**Work instructions**
Please set down exactly the lines of the listing below from the line containing "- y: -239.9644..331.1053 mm" through the line containing "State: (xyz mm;", both lines included, leaving out all other lines.
|---|
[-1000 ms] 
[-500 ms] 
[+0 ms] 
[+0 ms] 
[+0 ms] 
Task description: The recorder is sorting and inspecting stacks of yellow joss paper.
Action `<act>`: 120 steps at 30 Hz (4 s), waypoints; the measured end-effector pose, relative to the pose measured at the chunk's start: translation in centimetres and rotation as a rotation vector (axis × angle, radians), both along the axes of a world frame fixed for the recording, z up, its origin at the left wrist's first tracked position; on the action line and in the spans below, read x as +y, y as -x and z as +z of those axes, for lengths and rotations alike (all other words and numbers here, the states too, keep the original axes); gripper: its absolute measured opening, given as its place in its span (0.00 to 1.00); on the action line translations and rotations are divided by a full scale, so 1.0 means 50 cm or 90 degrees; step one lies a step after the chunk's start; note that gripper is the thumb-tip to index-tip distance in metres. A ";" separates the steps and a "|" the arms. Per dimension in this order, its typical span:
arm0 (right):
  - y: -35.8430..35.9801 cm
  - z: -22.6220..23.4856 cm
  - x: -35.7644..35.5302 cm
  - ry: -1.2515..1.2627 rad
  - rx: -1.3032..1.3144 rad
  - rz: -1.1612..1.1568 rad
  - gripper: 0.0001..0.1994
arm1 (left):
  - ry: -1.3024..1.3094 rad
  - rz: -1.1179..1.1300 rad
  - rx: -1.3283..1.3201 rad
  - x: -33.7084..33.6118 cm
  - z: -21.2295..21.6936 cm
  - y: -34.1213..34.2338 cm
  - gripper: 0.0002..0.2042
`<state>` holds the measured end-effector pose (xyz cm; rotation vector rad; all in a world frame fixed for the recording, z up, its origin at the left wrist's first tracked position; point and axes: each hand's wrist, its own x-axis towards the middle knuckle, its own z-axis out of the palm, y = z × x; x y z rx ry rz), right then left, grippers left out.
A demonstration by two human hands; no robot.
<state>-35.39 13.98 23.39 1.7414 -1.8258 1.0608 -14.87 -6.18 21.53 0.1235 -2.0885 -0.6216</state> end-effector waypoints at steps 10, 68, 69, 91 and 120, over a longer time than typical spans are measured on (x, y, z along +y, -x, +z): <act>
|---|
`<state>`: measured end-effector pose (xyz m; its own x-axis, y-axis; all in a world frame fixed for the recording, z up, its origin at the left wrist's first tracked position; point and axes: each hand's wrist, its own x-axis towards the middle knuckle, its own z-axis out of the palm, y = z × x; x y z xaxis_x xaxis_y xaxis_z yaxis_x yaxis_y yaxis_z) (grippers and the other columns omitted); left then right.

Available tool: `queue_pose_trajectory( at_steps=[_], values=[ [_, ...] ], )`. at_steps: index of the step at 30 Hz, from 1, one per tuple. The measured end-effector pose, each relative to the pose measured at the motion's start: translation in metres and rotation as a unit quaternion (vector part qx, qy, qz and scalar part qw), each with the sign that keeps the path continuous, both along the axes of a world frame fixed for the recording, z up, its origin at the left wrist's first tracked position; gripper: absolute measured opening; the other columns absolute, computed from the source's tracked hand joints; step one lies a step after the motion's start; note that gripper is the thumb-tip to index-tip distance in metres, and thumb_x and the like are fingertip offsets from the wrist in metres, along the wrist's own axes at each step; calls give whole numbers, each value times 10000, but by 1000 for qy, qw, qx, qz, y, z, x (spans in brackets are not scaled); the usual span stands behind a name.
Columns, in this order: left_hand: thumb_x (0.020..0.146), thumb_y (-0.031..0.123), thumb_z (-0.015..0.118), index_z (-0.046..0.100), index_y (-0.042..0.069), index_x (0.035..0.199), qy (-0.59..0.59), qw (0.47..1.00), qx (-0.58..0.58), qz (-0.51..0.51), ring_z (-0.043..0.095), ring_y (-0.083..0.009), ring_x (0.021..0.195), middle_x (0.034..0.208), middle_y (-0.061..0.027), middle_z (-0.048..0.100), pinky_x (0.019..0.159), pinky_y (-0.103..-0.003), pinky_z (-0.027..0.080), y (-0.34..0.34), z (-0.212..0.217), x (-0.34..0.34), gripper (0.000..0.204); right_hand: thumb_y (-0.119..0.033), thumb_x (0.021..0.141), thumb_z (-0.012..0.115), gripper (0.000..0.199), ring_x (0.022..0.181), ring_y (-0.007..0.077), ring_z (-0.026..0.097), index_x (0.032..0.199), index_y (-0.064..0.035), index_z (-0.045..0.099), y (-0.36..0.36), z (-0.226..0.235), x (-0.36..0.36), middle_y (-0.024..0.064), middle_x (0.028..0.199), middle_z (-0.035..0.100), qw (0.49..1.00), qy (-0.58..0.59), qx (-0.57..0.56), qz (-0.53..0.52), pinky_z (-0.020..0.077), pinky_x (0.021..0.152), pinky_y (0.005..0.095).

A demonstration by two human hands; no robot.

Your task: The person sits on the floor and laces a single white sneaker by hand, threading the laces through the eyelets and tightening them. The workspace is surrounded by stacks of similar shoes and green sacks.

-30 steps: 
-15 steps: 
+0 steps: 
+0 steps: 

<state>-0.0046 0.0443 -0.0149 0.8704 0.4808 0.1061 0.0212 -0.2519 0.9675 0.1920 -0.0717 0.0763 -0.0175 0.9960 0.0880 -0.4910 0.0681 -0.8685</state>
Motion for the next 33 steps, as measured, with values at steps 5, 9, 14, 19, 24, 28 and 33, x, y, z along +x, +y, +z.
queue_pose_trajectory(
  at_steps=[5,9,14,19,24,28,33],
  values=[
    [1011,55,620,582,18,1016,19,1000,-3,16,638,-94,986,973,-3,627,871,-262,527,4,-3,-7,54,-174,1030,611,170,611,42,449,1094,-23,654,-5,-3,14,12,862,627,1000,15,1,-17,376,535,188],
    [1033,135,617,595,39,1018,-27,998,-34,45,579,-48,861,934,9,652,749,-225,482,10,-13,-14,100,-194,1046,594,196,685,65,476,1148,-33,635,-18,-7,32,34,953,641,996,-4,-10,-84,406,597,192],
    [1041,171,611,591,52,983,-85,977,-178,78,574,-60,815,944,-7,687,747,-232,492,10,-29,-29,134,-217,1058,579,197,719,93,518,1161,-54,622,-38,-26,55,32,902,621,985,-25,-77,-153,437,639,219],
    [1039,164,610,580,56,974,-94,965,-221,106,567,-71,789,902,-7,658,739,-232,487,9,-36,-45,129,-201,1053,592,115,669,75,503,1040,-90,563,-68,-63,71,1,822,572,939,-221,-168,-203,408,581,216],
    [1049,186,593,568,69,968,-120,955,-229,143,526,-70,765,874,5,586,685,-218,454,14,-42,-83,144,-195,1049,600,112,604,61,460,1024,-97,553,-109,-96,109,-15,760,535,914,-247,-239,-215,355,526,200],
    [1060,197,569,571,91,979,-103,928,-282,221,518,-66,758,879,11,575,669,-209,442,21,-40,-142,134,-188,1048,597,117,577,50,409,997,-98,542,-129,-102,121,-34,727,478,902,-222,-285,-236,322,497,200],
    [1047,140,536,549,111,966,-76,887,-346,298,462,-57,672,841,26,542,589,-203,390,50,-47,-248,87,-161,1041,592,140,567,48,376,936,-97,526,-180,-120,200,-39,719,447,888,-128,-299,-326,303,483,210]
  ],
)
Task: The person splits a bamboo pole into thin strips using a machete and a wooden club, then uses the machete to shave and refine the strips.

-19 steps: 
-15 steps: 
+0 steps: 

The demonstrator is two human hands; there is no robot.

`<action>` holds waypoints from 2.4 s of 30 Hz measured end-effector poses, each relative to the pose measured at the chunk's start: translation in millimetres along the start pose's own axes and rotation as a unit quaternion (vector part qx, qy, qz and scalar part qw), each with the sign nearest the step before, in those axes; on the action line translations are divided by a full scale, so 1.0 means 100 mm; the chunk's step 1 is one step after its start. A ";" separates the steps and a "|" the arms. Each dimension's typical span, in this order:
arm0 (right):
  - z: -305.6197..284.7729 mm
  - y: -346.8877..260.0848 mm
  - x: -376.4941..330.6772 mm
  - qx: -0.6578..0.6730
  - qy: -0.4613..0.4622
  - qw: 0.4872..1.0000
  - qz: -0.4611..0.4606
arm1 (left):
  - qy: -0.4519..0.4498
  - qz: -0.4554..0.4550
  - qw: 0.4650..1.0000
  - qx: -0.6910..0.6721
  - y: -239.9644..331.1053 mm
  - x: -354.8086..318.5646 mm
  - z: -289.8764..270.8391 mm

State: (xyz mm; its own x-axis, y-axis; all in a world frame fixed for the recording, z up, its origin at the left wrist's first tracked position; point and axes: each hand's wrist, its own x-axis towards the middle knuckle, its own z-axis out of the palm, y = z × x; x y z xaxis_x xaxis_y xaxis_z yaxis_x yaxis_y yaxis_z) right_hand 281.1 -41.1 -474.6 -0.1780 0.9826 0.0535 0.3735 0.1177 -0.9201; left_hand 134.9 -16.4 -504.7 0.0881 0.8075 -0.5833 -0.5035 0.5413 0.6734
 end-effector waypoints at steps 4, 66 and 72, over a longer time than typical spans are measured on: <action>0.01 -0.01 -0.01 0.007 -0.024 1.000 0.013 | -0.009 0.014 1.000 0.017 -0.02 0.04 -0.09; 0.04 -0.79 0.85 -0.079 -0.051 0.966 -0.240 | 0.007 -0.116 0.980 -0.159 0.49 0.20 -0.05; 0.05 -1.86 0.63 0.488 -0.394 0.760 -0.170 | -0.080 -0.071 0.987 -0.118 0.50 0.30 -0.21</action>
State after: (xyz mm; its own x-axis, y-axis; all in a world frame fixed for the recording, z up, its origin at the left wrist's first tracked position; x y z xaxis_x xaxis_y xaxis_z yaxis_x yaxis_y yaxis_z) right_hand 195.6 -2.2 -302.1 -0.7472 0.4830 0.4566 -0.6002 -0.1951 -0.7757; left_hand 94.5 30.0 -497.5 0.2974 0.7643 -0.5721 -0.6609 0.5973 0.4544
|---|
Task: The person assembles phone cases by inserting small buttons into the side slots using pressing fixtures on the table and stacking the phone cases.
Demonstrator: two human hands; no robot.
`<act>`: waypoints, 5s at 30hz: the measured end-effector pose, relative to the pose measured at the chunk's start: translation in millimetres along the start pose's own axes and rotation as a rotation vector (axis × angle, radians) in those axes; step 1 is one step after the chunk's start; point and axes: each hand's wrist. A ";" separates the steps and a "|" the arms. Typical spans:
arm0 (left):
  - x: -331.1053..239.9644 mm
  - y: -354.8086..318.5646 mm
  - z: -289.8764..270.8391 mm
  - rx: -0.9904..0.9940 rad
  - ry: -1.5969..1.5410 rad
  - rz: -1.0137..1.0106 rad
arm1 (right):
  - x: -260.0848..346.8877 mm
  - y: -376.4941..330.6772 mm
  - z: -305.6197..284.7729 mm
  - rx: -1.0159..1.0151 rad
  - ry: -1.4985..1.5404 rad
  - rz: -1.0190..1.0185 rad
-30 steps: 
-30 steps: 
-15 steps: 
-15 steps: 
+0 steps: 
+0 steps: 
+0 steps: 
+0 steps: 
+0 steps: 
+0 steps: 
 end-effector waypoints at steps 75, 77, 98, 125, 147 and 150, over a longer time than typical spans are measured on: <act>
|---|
**Finished task**
  - y: -239.9644..331.1053 mm
  - x: -354.8086..318.5646 mm
  - z: -289.8764..270.8391 mm

State: (xyz mm; its own x-axis, y-axis; all in a world frame fixed for the recording, z up, its origin at the left wrist's first tracked position; point and axes: each hand's wrist, its own x-axis towards the middle knuckle, its own z-axis out of the palm, y = z × x; x y z xaxis_x xaxis_y xaxis_z yaxis_x yaxis_y yaxis_z) right_hand 281.1 -41.1 -474.6 -0.1780 0.9826 0.0535 0.3735 0.1177 -0.9201; left_hand 134.9 -16.4 -504.7 0.0881 0.8075 -0.5833 -0.5035 0.5413 0.6734

For this exercise, nothing further remains to be done.